Dans le box des prévenus, deux jeunes garçons d’Argenteuil (Val-d’Oise). L’un a le bras droit plâtré. Sur le banc des parties civiles, deux policiers. L’une a le bras gauche dans le plâtre et l’œil droit tuméfié, l’autre porte une minerve. De part et d’autre, des récits qui s’opposent. Les deux prévenus, âgés de 18 ans et 21 ans, devaient être jugés lundi 8 janvier en comparution immédiate par le tribunal de Pontoise.

Il est reproché à Ayman K. d’avoir commis des violences contre les fonctionnaires de police dans le cadre d’un contrôle, vendredi 5 janvier, à Argenteuil. Il aurait également lancé aux agents : « Bande de fils de putes ! » Il est reproché à Wael K. d’avoir opposé une résistance violente à un autre policier et de l’avoir menacé en ces termes : « Sur La Mecque, tu n’es rien, je te défonce sans ton uniforme. »

Les avocats de la défense, Arié Alimi et Vincent Brengarth, ont expliqué lundi que ce qui semblait être des violences contre des fonctionnaires de police serait en réalité une « bavure » policière. Face à ces versions contradictoires, le tribunal a fait droit à la demande de renvoi des avocats et une information judiciaire a été ouverte lundi soir par le parquet, afin que des investigations supplémentaires soient menées. L’Inspection générale de la police nationale (IGPN) a également été saisie.

« On n’a pas refusé la contrôle »

Tout le monde s’accorde cependant sur un constat : la situation à Argenteuil a totalement dégénéré vendredi.

« Un équipage de police a constaté qu’un véhicule circulait à vive allure, rapporte le préfet du Val-d’Oise, Jean-Yves Latournerie. Les policiers ont procédé à un contrôle et constaté une forte odeur de cannabis, ce qui les a amenés à approfondir leur contrôle. »

La police ne trouve pas de produits stupéfiants mais des sachets en plastique et une balance sur un des quatre occupants. Hichem B., un jeune de 15 ans présent dans la voiture, précise : « On n’a pas refusé le contrôle. Ça a dégénéré parce qu’ils ont contrôlé le petit. »

Un garçon de 7 ans, présent dans la voiture, aurait été sorti violemment du véhicule, suscitant l’opposition des autres occupants. Hichem rapporte qu’un policier aurait collé sa tête contre la sienne et lui aurait asséné deux coups de matraque dans la cuisse et un coup sur l’épaule droite, qu’il porte aujourd’hui en écharpe.
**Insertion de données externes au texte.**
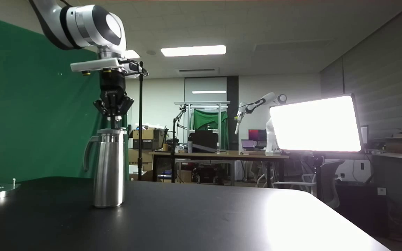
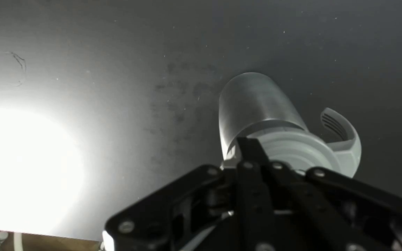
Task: Close the flask
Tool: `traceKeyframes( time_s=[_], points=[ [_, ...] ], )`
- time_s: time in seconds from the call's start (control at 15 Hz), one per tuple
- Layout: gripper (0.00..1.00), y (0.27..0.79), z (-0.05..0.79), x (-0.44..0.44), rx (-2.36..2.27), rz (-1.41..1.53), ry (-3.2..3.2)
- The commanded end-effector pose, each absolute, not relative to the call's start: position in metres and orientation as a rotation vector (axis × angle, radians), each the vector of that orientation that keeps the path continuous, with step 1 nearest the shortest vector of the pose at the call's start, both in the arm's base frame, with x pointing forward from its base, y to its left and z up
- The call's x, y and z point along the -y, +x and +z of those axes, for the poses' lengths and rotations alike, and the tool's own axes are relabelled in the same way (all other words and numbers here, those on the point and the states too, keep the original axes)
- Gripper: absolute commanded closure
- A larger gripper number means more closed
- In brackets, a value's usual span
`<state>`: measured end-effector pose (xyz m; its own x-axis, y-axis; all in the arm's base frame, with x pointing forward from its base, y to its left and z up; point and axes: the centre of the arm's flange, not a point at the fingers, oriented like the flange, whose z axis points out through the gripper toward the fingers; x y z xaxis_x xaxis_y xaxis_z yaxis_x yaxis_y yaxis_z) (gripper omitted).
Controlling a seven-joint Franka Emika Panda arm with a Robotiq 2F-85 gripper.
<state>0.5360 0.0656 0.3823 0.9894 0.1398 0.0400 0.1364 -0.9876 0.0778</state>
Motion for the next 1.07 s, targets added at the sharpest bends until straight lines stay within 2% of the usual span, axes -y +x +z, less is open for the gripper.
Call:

Fixation de « peines minimum »

La scène, qui se déroule à proximité d’un espace jeunesse de la ville, rameute du monde. « J’ai vu un policier secouer Hichem et mettre un coup de matraque à Ayman, raconte à son tour Sid Ahmed Mersali, 30 ans, directeur de la structure. Ayman a riposté en se débattant et en essayant de mettre des coups. La policière l’a attrapé par le cou et elle a été blessée à la main par un coup de matraque de son collègue. »

Des renforts policiers arrivent sur place. Plusieurs jeunes disent avoir été insultés et avoir reçu des coups de matraque ou des projectiles de lanceurs de balles de défense. Certains ont déposé plainte à l’IGPN. L’animateur Wael K., qui rentrait d’une sortie loisirs avec des jeunes, se retrouve dans cette mêlée confuse. Des témoins assurent qu’il aurait subi des décharges de pistolet électrique.

« Le contrôle a dérapé à cause d’individus qui se sont rebellés », martèle de son côté Yves Lefebvre, secrétaire général d’Unité SGP-Police, qui était présent à l’audience. Alors que plusieurs affaires se sont succédé depuis le début de l’année, dans lesquelles des policiers ont été blessés, le deuxième syndicat de gardiens de la paix a appelé à des rassemblements mardi devant les commissariats. Il demande la fixation de « peines minimum » en cas de violences commises contre des policiers. Les organisations syndicales doivent être reçues mercredi au ministère de l’intérieur.